Collect all of your financial documents and print out your free annual credit reports. Check two of your credit scores for free on Credit.com to see exactly where you stand. This is an important step toward debt recovery, but one that people are often scared to take. On a piece of paper, write down the balance, interest rate and monthly amount due for each of your debts. Include your auto loans, personal loans, payday loans, credit cards and other debts. You should also make note of any annual fees on your credit cards. You don’t need to include your mortgage loan or student loans at this time. These loans have relatively long terms and low APRs, so it is better to focus on paying off your other debts first.
After you have collected the information about your debts, you should take a look at your monthly budget.
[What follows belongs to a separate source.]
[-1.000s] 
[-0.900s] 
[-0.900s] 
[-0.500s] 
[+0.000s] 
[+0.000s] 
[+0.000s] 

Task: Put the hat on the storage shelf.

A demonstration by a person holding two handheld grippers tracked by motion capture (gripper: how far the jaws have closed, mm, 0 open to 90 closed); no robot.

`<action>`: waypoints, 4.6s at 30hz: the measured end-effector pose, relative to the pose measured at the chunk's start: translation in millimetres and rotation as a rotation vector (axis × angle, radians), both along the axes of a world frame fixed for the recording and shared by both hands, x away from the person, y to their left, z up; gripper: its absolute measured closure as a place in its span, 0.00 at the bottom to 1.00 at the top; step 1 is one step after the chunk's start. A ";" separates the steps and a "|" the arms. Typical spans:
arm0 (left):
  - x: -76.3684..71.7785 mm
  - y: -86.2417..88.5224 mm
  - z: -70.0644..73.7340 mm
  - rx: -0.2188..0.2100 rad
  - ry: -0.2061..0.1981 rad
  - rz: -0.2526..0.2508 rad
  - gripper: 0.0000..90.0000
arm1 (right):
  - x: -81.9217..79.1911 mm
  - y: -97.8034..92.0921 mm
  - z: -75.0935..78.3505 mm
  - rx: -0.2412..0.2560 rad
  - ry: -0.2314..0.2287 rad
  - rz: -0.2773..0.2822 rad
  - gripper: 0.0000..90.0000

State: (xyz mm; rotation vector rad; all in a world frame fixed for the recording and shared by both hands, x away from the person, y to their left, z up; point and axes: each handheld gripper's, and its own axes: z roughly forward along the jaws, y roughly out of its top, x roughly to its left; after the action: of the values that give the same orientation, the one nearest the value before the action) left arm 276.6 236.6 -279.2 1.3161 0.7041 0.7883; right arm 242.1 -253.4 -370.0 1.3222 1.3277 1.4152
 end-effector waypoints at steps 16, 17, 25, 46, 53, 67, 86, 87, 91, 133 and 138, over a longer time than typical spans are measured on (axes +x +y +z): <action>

Write down your monthly income after taxes and subtract your rent/mortgage payment from this amount along with other monthly expenses such as childcare, student loan payments, insurance, utilities and groceries. Once you have subtracted all of your expenses, calculate how much you have left to pay off your debts. If this amount is too small, look for ways to reduce your spending. Consider turning off your cable subscription or carpooling as ways to cut back temporarily. The more you can pay toward your reducing debt each month, the sooner you will be debt-free.
Now that you’re better attuned to your financial situation, it’s time to create a plan for reducing your debts. Use your information from Step 1 and 2 to fill in the following chart. Subtract your minimum debt payments (Step 1) and monthly expenses (Step 2) from your monthly income after taxes. The remaining amount should be used to pay off the debt with the highest interest rate and the highest balance.
|Monthly income after taxes||$2,800||$|
|Minimum debt payments (1)||– $1,800||– $|
|Monthly expenses (2)||– $400||– $|
|Remaining amount goes to the debt with the highest rate and balance||= $600||= $|
Continue this cycle each month until the debt is paid off and then move on to the next highest rate/balance account. This may seem like an odd process, but it is the fastest way of reducing debts and limit the amount of interest you’ll owe. During this time, you should not add any new charges to your credit cards. Also, try to increase the amount you pay toward the most expensive debt each month. Track your progress with a chart like this:
|Month 1||Month 2||Month 3||Month 4||Month 5||Month 6|
While you are starting to follow your repayment plan from Step 3, you should contact your creditors and lenders to see if you can improve the terms on your debts. You may be able to lower your interest rates or negotiate a reduced settlement on some debts by speaking with the customer service department. It is especially easy to negotiate the terms of debts that are charged off (dismissed) by the creditor or in collections already. Also think about moving some of your credit card debts to new accounts with lower interest rates. Moving a balance to a credit card with a 0% introductory rate for 6-12 months can help you save a lot on interest. Just be sure to keep each of your credit card balances below 30% of the credit limits to avoid damaging your credit score. During this time, investigate if consolidating your debts into a personal loan or home equity loan could help too.
Do your best to meet your repayment goals each month. It’s OK if the amount you put toward your most expensive debt each month varies. Just try to consistently put as much as possible toward your debts. Signing up for an automated payment system and keeping a chart of your progress on the refrigerator can help you stay on track. When you reach major milestones, be sure to celebrate your successes. Before you know it, you’ll be debt-free!